Alzheimerpatienten entwickeln im Verlauf der Erkrankung eine schwere Orientierungslosigkeit und finden auch einfachste Wege nicht mehr. Dass Probleme bei der räumlichen Navigation auch bei Menschen mit einem genetischen Risiko für die Alzheimerkrankheit feststellbar sind, berichtet ein internationales Forschungsteam um Anne Bierbrauer, Dr. Lukas Kunz, Dr. Carlos Gomez und Prof. Dr. Nikolai Axmacher von der Ruhr-Universität Bochum und dem Universitätsklinikum Freiburg in der Zeitschrift Science Advances, online veröffentlicht am 28. August 2020. Das Team aus Bochum, Freiburg, Dortmund, Sevilla, Madrid, Parma und Brüssel untersuchte die Fähigkeit zur Pfadintegration.

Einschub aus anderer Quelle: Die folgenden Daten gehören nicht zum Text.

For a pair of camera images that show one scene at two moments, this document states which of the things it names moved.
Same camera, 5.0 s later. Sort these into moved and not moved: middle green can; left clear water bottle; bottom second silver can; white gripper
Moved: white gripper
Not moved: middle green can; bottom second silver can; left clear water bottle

Wege ohne äußere Hinweisreize finden

Tiere und Menschen können ihre eigene Position im Raum durch Eigenwahrnehmung aktualisieren und erinnern. „Wenn man nachts aufsteht und im Dunklen den Weg ins Badezimmer finden will, benötigt man – neben dem Wissen über die Anordnung der eigenen Wohnung – einen Mechanismus, der die eigene Position im Raum nachverfolgt, ohne dass man äußere Hinweisreize dazu verwendet“, gibt Anne Bierbrauer ein Beispiel. Diese Fähigkeit wird als Pfadintegration bezeichnet.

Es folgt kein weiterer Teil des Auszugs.